Challenge locals or visitors to name the fine dining restaurants in Ballarat and the chance is you won’t need too many fingers to count them.
But there is one recent addition to the list that has brought new life to the gracious building at the top of the Dana Street hill that has long (since 1888) been the home of the Ballarat Club.
The newly-opened restaurant, The Ballaarat 1888, offers the chance to enjoy a quality meal or a drink or two either in the formal dining room, or in the bar area where an open fire and leather chesterfields provide a relaxing ambience.
Following the demise of the restaurant known as Portico’s at the Ballarat Club location, local Ballarat restauranteurs Jennifer and Stephen Wright, stepped in to renovate and create a very promising fine dining restaurant and casual wine bar on the ground floor of the historic old red brick building.

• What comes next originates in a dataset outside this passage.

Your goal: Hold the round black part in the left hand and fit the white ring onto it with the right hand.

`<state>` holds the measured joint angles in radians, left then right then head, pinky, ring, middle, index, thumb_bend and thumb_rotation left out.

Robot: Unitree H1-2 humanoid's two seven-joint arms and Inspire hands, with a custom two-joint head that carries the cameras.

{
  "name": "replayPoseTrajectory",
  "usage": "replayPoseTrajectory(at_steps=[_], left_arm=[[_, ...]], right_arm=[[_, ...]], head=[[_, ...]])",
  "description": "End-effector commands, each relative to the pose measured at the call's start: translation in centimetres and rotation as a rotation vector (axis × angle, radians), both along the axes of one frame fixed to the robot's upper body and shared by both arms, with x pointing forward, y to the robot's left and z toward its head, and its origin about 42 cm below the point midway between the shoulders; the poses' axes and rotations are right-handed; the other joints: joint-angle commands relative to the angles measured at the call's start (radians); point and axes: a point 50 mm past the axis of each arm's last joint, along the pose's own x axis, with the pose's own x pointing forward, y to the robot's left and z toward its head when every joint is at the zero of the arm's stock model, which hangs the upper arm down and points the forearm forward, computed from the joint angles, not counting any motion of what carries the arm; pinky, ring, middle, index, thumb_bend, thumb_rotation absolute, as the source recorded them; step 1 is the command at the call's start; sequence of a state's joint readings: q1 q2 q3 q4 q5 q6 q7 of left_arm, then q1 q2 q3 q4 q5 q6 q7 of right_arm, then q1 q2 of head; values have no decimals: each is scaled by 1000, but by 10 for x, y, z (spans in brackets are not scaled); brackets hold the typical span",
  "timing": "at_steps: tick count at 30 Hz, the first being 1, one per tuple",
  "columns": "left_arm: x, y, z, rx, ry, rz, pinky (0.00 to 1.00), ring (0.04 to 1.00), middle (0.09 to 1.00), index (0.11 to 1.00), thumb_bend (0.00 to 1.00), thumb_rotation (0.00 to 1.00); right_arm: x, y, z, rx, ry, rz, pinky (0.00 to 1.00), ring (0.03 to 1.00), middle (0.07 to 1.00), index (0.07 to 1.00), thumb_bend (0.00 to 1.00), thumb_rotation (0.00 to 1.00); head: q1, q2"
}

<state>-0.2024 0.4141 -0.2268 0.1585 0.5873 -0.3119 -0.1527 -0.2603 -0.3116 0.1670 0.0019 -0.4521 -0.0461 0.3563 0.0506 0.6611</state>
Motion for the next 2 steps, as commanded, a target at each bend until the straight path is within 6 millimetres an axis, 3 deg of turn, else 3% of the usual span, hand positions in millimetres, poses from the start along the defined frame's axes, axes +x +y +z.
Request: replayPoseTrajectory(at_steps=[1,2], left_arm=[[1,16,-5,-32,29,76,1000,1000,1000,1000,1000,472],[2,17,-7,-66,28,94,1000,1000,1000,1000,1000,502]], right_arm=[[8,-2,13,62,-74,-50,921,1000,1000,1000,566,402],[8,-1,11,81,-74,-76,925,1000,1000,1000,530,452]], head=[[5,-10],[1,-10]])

For the past eight years , the Wrights have conducted a successful casual restaurant, Sails, at the Ballarat Yacht Club where the superb outlook across Lake Wendouree is matched with well-priced casual dining and a good wine list, or a chance for coffee or a drink on the deck.
But back to Dana Street. On our recent visit for dinner, The Ballaarat 1888, scored very well on most counts.
For a shared entrée we chose the Crisp Skinned Pork Belly which was served with a creamy cauliflower puree and spinach. Cut into three generous cubes, the pork was excellent and was set off by a jus which had hints of cinnamon. There were four other entrees (oysters, Peking duck, beetroot and vodka cured salmon, and a goat cheese and asparagus tart). All entrees were in the $16-$17 range.
Mains were well priced, ranging from $28 for the prosciutto and herb rolled loin of pork through to $38 for the eye fillet of beef. We chose the peppered crusted swordfish ($30) and the pan-seared duck breast ($29). Both dishes were delicious. The only possible improvements could have been in the presentation, on each plate of the greens which were hidden under the main ingredients.
Finally we shared a Liquorice Crème Brulee ($12). Complemented by a Rymill June Traminer, this dish was up to hjgh standard also.
The well-balanced wine list was commendable – with many local and regional varieties on offer at fair prices. Bottles of house wine (The Habitat) sourced from South Australia were priced at $26, and top quality wines such as a Witchmount Temperanillo, ($34) or a Brown Magpie Pinot Noir at $38 were well-priced
Service (from Jenny the hostess) was friendly, informative and efficient without being intrusive. Wines ordered by the glass were poured at the table (how many restaurants fail badly on that score?), the dining tables were well-spaced, and the glassware and napery of good quality
The restaurant is open for lunch and dinner from Tuesday to Saturday
There are a few minor matters that seemingly still need to be sorted out with the building’s owner, the Ballarat Club. The front fence needs a new coat of paint, as does the flagpole in the front garden area, and a few other building maintenance items need attention.
Hopefully these are in hand, as Dana Street’s grand dame, has been handed a real lifeline by the arrival of The Ballaarat 1888 as its flagship restaurant.